Copy, from the material below, every line in which the word "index" can be found.

● ● ● ●

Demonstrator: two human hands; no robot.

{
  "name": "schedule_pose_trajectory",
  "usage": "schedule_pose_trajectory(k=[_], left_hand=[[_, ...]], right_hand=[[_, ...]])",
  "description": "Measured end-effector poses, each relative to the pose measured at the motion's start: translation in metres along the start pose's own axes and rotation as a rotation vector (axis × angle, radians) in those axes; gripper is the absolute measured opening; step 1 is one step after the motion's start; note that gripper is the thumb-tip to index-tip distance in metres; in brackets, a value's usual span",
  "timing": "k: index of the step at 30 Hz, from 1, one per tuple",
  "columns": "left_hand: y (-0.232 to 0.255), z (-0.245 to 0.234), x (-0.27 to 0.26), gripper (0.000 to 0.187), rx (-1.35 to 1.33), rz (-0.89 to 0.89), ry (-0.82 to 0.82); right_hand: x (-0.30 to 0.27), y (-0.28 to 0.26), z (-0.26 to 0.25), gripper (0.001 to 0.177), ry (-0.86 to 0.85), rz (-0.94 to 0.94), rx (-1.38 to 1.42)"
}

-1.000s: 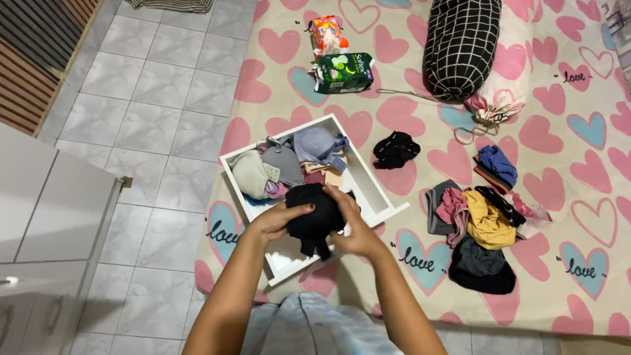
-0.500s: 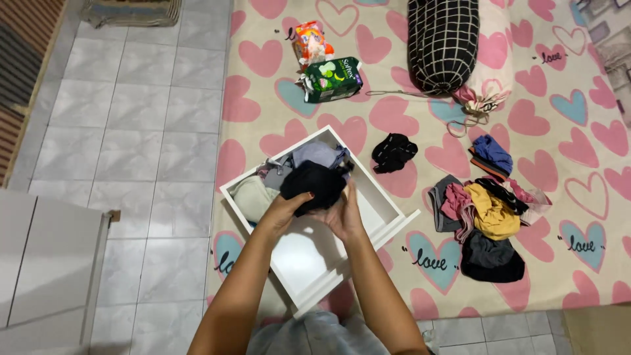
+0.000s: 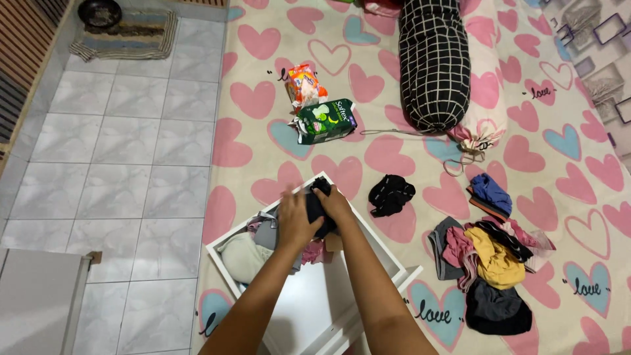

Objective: The person opens a white wardrobe and removes a drawer filled with folded undergarments. They place the drawer on the bed, empty its contents, then fold each item and place them back into the drawer in organized sections.

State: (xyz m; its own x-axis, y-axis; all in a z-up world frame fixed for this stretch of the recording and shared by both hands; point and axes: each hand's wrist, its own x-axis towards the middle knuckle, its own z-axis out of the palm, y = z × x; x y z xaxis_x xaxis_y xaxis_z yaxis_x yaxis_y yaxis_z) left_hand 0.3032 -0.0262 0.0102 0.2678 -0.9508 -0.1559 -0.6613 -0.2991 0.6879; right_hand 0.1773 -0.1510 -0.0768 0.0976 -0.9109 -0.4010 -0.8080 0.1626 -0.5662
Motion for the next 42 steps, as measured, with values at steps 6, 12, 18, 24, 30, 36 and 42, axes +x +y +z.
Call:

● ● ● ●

**OUTPUT FOR THIS TASK**
  "description": "Measured end-effector poses, each relative to the pose measured at the motion's start: translation in metres along the start pose's own axes and rotation as a rotation vector (axis × angle, radians) in those axes; gripper is the absolute measured opening; step 1 is one step after the motion's start; note that gripper is the thumb-tip to index-tip distance in metres; in brackets, a value's usual span",
  "timing": "k: index of the step at 30 Hz, from 1, one per tuple",

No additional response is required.